Sunday, March 4, 2012

Mini-Term Reading

I've been reading a ton lately. We do this three and a half week mini-term at my school where regular classes, except math and language, stop and the teachers create fun electives for the kids. So they are totally overbooked as they take math, language, a humanities class and three electives, plus a two hour festival of arts elective. It's a little nuts. There's tons of reading for the kids and of course for me. I have to read what I assign. It's only fair, right?!

So here's what I've been reading. For my zombie class, An Apocalyptic Adventure, I've read a couple chapters from Wade Davis' The Serpent and the Rainbow, as well as several articles on apocalyptic literature, Wade Davis and George A. Romero and short stories by Edgar Allen Poe (The Facts in the Case of M. Valdemar), W.B. Seabrook (Dead Men Working in Cane Fields) and Guy de Maupassant (Was it a Dream?)

I also teach a seminar on Harry Potter. Each class is led by two students who each pick one chapter that fits a theme that they were assigned to, like Love, Death, Choice, Rebellion, etc. So I have at least two chapters to read from every class. And since I love Harry Potter as much as I do, I've been flipping around a bit more and reading a little extra. I really want to sit down and reread the whole series at some point. I'll get there eventually.

For both of those classes I'm also reading the kids' work, which mostly consists of responding to forum question. And on top of that, I'm reading history term papers in my "free" time. Finally, I teach a Roald Dahl class. My co-teacher and I assigned five books to four teams of kids. They have to read and present their books to the class, but as a whole class, we're reading Dahl's first autobiography, Boy.  I finished it today and found it absolutely delightful. I remember my mom reading Boy to my brother but I never read it myself, even though I adored some of his books, especially Matilda and The BFG. Boy is short but filled with adventures from Dahl's life, hints as to where he got his stories from and funny little moments from prep school. It was a really cute book and I'm glad I had to read it.

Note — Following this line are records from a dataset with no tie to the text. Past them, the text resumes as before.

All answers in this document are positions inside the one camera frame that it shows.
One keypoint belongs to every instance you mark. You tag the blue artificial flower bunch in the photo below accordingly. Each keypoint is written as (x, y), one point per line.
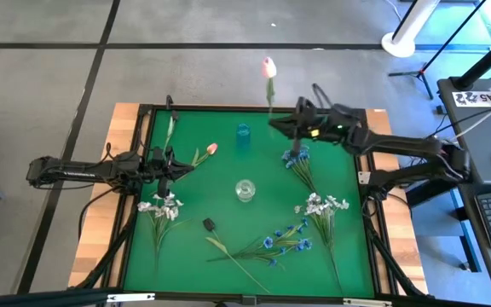
(269, 243)
(303, 164)

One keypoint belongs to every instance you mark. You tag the blue glass vase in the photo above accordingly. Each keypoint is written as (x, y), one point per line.
(243, 133)

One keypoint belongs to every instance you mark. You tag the white artificial flower bunch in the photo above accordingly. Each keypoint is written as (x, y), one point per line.
(320, 209)
(164, 211)

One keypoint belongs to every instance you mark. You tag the clear textured glass vase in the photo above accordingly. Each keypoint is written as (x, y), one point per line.
(245, 190)

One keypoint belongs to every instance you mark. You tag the grey desk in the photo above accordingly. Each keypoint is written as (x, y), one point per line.
(480, 140)

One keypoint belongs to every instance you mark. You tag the green table mat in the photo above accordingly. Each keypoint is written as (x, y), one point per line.
(211, 200)

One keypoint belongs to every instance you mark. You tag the white paper label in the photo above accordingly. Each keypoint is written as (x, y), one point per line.
(473, 98)

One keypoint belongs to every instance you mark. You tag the blue desk leg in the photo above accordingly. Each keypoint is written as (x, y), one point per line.
(467, 239)

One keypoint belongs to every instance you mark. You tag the white stand with round base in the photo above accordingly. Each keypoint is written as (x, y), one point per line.
(399, 42)

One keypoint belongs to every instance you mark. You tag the deep pink artificial tulip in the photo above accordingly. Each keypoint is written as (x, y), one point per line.
(211, 148)

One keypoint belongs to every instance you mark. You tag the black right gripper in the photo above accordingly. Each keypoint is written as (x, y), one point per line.
(313, 123)

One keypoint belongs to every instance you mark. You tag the black pole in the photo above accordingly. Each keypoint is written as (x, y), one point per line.
(488, 57)

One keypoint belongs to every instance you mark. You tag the light pink artificial tulip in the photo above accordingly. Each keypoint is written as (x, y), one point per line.
(269, 68)

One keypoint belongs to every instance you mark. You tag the black aluminium table frame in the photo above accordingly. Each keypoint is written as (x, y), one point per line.
(211, 108)

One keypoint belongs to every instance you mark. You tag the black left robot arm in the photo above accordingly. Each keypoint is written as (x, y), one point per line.
(79, 170)

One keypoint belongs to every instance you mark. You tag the black tripod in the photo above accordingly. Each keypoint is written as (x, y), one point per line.
(420, 73)

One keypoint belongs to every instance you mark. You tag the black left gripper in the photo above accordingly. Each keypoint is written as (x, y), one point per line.
(160, 164)

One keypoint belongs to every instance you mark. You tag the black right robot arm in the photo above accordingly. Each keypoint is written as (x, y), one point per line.
(399, 145)

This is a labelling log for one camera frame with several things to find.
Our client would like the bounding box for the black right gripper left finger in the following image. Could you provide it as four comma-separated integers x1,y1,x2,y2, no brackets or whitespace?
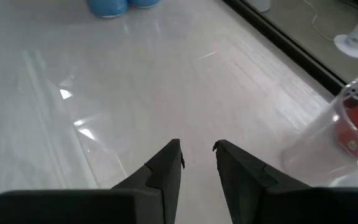
0,138,185,224

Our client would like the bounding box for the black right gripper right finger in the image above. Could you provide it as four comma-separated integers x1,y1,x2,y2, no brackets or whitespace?
212,139,358,224

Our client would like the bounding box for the clear plastic bin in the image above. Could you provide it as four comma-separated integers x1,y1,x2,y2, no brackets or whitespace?
280,65,358,189

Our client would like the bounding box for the white fan base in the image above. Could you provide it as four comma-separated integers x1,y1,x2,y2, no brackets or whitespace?
333,4,358,59

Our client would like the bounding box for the black metal table frame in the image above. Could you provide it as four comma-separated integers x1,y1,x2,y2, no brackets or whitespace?
221,0,346,96

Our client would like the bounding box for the thin white floor cable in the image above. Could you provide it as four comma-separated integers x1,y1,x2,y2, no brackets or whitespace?
301,0,335,42

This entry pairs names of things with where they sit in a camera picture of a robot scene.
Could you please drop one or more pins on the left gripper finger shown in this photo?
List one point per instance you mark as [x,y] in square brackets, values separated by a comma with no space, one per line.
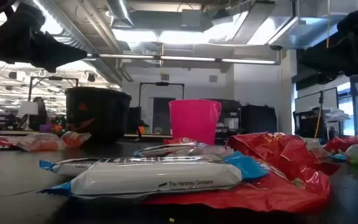
[61,53]

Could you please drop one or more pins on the red Skittles bag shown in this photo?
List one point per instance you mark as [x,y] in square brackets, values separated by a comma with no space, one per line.
[269,149]

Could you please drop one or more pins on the white blue Hershey's bar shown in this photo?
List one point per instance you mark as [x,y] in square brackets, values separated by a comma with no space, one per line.
[247,166]
[154,177]

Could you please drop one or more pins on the clear orange candy pack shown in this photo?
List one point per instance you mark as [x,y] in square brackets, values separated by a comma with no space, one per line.
[40,143]

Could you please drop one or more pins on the clear candy wrapper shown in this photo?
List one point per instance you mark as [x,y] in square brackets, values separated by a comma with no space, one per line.
[317,151]

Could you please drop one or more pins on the small blue candy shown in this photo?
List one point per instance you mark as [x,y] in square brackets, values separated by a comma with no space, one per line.
[338,157]

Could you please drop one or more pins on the silver ventilation hood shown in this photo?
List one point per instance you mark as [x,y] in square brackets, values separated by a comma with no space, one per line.
[306,31]

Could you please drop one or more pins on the white shade lamp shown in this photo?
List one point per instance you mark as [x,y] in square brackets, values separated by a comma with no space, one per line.
[28,108]

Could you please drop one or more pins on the black jack-o-lantern bucket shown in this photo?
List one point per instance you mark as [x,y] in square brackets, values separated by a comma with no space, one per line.
[104,115]

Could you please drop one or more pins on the white plastic bag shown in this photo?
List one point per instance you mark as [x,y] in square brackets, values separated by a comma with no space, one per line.
[337,114]

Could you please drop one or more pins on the whiteboard on stand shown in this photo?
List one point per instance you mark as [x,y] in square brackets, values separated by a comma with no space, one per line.
[309,101]

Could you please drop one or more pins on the black storage shelf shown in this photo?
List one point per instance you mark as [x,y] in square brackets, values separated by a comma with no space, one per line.
[306,124]

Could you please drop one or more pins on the orange bin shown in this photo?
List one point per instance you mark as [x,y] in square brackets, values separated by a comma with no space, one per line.
[141,130]

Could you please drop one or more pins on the black cabinet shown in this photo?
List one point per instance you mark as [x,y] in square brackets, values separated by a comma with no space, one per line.
[258,121]

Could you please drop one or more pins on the pink plastic bucket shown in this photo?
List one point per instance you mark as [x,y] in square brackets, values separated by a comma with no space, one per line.
[194,121]

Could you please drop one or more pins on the black shelf cart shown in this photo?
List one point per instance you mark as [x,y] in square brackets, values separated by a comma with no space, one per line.
[230,109]

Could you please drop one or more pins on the small yellow crumb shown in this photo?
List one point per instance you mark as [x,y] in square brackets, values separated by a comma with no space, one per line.
[171,220]

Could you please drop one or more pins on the ribbed silver duct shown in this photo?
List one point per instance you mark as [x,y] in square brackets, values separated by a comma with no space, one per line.
[73,37]

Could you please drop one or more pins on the black metal frame stand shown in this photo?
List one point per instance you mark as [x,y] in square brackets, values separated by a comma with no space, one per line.
[54,78]
[162,83]

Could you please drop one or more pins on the round silver duct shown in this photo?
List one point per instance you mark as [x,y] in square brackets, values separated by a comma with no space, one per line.
[120,12]

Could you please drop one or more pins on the dome security camera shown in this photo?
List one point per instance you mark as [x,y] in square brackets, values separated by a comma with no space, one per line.
[276,47]

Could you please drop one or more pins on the grey wall speaker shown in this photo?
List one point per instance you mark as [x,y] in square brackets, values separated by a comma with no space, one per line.
[165,77]
[213,78]

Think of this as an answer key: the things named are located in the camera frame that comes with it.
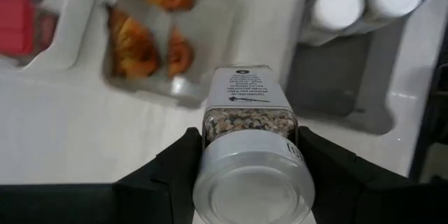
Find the grey translucent plastic bin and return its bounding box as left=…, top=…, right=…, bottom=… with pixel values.
left=283, top=0, right=435, bottom=137

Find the red-lidded paprika tin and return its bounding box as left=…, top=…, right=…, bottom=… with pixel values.
left=0, top=0, right=60, bottom=67

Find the white plastic bin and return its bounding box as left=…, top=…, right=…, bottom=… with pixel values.
left=0, top=0, right=106, bottom=73

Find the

Mini-term is exhausting but I'm always glad to experience authors and books that I might not have read otherwise. A few years ago I taught a class on Ragtime, which was my co-teacher's idea. I never picked up an E.L. Doctorow book before but I am so glad that I ended up reading it. I never loved required reading in school, but as I get older, I like being exposed to things that I might never have read otherwise.